20 minutos de elección; 150 minutos de retraso

La cita estaba programada a las 9:00 am, pero sólo algunos llegaron. Entre los más notorios, Enrique Dau Flores, político de larga trayectoria, pero, sobre todo, cabeza del grupo de ingenieros que controla el sector agua en la región desde hace varias décadas. Los presidentes municipales no fueron puntuales. Luego se supo que debieron acudir a Casa Jalisco para una última cortesía con el gobernador del estado, Emilio González Márquez.

Negaron haber negociado con él. Lo cierto es que, casi dos horas y media después de lo programado, la sesión del Consejo de Administración del Sistema Intermunicipal de Agua Potable y Alcantarillado (SIAPA) fue tersa, amable, aceitadita y muy breve.

Un orden del día compactado fue modificado con las propuestas formales del alcalde de Tlaquepaque, Miguel Castro Reynoso. Primero, para incluir la designación del director y su toma de protesta. Después, para definir el comienzo de la entrega-recepción.

Aristóteles Sandoval Díaz, alcalde de Guadalajara, dejó la presidencia para cederla a su homólogo de Tonalá, Antonio Mateos Nuño, quien encabezó la reunión, arrancando con la presentación del candidato a suceder a Rodolfo Ocampo Velázquez, quien no lucía incómodo rodeado de sus habituales adversarios políticos.
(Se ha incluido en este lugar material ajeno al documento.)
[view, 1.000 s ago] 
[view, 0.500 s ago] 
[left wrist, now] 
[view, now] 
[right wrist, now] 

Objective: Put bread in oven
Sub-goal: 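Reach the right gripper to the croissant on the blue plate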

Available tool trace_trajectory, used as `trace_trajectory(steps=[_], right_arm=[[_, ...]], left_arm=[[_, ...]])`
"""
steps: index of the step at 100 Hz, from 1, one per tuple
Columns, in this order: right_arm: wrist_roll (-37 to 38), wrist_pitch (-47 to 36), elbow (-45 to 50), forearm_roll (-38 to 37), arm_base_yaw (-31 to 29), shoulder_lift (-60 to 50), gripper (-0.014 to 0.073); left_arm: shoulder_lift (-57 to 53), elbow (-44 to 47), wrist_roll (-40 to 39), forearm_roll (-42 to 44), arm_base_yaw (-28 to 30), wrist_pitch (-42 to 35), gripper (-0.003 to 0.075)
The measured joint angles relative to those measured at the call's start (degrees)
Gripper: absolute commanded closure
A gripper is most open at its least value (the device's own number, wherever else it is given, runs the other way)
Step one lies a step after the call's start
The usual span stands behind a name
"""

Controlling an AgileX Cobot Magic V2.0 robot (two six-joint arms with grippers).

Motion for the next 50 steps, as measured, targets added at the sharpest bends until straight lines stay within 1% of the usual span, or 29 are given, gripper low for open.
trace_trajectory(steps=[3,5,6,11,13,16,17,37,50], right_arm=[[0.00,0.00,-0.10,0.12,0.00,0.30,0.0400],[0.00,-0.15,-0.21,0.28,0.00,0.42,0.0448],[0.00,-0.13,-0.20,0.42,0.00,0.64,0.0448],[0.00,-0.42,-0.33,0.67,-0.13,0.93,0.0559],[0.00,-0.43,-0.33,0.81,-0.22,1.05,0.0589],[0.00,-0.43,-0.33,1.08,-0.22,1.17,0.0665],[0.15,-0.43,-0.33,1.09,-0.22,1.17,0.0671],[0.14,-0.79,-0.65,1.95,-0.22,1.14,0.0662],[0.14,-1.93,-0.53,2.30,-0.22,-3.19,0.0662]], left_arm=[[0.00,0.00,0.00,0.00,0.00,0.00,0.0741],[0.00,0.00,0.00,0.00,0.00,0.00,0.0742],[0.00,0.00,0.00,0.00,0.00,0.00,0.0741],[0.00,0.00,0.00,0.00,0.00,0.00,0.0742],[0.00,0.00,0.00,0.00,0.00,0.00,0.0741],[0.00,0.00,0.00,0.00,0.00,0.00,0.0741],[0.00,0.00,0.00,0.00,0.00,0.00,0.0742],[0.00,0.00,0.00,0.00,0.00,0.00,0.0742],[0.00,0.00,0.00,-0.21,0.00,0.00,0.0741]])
Mateos Nuño mencionó al ex gerente técnico del SIAPA, José Luis Hernández Amaya, trabajador de la paraestatal desde 1980 hasta que Ocampo Velázquez le pidió la renuncia, a los comienzos de 2007. Ponderó su amplia experiencia y su perfil totalmente distinto al de Ocampo: técnico, amigo de los números y de la frialdad de la ingeniería, como corresponde a su formación, y con escaso roce político.

El mensaje de los presidentes municipales es que no se repetirán los excesos que ven en la gestión del ex diputado panista, cuando el organismo se llenó de empleados de perfil partidista para cumplir compromisos de campaña y dar tajadas de pastel a todos los grupos blanquiazules, empezando por el gobernador, a quien le colocó a dos hermanos, Samuel y Carmen, cuya permanencia aparentemente no está asegurada, a menos que se quiera cuidar la relación con el mandatario.

Llegó Hernández Amaya, bien vestido, circunspecto, de repente nervioso. La votación fue unánime: los ocho votantes municipales, los tres del gobernador. Protestó el nuevo cargo. Apenas habló. Le aplaudieron. Después recibió de Ocampo una carpeta para comenzar el proceso de entrega de la administración. Hubo cortesías finales para el panista.

Habían pasado poco más de veinte minutos cuando la apretada y asfixiante sala de consejo comenzó a despejarse, pues nadie quiso hablar en “asuntos varios”. Así, arriba de nuevo, tras nueve años de políticos, un técnico a la paraestatal más importante de Jalisco. Un organismo endeudado y lleno de proyectos.